Any kind of sexual activity or act (including online) that was unwanted or involved one or more of the following: pressure, manipulation, bullying, intimidation, threats, deception, force. In other words, any kind of sexual activity or act that took place without consent.

This very week, a video of a man penetrating an unconscious woman was featured on Pornhub’s front page. There are 682 pages of videos of men “waking women up” by inserting their penis somewhere in the women’s body. The same scenario made up most of the 627 pages retrieved when people searched for “asleep” pornography, with women being “surprised” by a man penetrating them vaginally, anally or waking up with semen on their faces. 

Searching “fucking her while she is asleep” brings up 28,819 pages, while “wake her up with dick in her mouth” leads to 37,886 pages. Granted, search engines being imperfect, not all of these videos necessarily portray these acts — but many do. This does not account for the videos explicitly advertised as “painful” or “aggressive”, or containing sexual acts that are promoted as being “forced” on women. Neither do these search results account for the multitude of channels featured on the website whose only purpose is to create and disseminate videos of women exhibiting various states of distress.

It would be naïve to presume that it does not affect their perception of women

The millions of men consuming this content are oftentimes watching these videos while their wives, girlfriends or female relatives are nearby at home. Others close their computer or their phones, to go on dating sites searching for women. Employed (alongside female coworkers) or not, all of the men consuming this content interact with women in their everyday life. It would be naïve to presume that it does not affect their perception of women and that many will seek to recreate these disturbing and thoroughly illegal scenarios.

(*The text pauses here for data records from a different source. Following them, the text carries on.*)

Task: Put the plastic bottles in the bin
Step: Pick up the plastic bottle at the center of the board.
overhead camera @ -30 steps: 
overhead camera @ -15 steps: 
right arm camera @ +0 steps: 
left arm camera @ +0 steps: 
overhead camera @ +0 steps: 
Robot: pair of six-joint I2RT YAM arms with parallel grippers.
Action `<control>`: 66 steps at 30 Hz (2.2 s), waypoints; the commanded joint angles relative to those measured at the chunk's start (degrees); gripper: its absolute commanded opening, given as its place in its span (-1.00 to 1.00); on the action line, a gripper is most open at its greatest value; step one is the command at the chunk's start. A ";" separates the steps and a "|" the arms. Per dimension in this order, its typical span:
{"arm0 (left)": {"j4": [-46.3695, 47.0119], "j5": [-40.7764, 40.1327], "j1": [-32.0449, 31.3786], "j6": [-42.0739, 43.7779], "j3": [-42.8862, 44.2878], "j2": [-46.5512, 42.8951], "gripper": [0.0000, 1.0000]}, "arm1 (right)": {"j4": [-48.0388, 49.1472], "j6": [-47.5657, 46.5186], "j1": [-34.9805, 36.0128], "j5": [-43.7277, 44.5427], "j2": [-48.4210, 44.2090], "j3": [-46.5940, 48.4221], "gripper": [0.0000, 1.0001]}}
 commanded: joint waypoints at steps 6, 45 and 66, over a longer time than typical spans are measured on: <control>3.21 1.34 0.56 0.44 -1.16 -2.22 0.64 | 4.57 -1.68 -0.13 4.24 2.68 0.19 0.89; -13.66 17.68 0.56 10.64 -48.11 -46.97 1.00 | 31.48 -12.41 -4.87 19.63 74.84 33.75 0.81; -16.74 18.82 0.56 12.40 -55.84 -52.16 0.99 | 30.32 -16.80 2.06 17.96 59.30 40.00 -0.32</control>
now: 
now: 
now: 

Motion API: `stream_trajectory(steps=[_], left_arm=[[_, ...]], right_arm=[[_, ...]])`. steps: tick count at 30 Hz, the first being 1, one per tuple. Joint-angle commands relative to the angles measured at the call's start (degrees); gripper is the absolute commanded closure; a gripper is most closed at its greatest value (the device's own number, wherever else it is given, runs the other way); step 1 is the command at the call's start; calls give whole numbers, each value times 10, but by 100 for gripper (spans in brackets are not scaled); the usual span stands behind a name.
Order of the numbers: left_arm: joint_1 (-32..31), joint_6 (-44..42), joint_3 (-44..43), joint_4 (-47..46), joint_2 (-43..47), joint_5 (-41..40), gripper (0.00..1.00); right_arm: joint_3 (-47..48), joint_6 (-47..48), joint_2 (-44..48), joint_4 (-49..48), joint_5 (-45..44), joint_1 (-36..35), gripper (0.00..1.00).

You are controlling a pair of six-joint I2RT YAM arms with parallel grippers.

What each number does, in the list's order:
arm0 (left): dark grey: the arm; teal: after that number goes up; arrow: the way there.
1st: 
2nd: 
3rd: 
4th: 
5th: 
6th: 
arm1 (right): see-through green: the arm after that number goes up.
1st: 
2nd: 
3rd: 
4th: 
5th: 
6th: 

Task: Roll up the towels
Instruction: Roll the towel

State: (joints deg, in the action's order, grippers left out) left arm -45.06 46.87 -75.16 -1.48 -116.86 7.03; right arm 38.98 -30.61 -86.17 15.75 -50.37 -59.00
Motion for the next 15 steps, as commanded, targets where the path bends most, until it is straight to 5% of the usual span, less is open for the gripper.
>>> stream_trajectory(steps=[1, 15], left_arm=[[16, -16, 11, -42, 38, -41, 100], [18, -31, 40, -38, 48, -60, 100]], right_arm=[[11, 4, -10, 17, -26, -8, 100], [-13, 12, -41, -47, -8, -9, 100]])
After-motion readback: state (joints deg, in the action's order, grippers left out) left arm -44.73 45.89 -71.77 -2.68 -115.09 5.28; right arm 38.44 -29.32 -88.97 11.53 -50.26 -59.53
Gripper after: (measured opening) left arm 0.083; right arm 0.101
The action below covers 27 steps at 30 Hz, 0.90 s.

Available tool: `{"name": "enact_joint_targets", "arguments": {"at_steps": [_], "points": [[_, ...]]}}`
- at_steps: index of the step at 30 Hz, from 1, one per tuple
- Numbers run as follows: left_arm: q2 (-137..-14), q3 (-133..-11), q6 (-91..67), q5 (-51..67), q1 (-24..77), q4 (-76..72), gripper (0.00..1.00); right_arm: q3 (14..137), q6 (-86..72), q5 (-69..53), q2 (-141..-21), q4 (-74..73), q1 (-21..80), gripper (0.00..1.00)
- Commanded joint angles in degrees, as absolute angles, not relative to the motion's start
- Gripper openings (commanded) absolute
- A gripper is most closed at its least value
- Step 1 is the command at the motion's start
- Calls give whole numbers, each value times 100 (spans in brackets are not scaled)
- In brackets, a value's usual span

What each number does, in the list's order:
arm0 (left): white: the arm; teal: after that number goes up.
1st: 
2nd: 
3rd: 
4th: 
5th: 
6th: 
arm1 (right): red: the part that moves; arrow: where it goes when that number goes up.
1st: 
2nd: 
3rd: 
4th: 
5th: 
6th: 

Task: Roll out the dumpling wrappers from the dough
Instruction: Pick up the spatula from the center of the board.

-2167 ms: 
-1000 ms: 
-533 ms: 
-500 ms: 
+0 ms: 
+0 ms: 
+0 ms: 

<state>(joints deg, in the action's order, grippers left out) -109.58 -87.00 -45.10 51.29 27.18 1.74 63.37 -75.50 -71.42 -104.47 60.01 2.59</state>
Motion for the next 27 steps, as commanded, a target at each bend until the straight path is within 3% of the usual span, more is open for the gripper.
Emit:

The global women’s liberation movement has been remarkably successful in instigating societal change to acknowledge that sexual violence is unacceptable. However, no matter how many Sexual Offences Acts may pass through Parliaments and Congresses or how many rape crisis centres are inaugurated around the world every year, the reality remains that a proportion of men recoil at the demand to respect women’s boundaries, seeking refuge and camaraderie among men with similar interest. Where do they find this solace? They find it in pornography and in the thriving online communities for men with similar interests, which are oftentimes intertwined. I should know this very well because my academic research focuses on online communities for men with these types of interests.

The search for explicit violence against women, including sexual violence, is not an incidental bug of pornography; it is a defining feature. There is ample research to support the theory that the higher the pornography use, the more audiences are likely to want to replicate sexual scripts (the way people express their sexuality) which are aggressive, with men wanting to engage in belligerent sexual activity with women acquiescing to a compliant or accommodating role in sex. More overtly, there is also abundant evidence that high levels of aggression, including verbal and physical abuse of women, permeate the most sought-after pornographic videos, with those that depict male aggression towards women being some of the best-selling and most watched content.

If porn websites have any interest in banning abusive sexual material, they ought to close up entirely. Without coercion, abuse and violence, their websites, and the obscene amounts of money they derive from them, would not exist.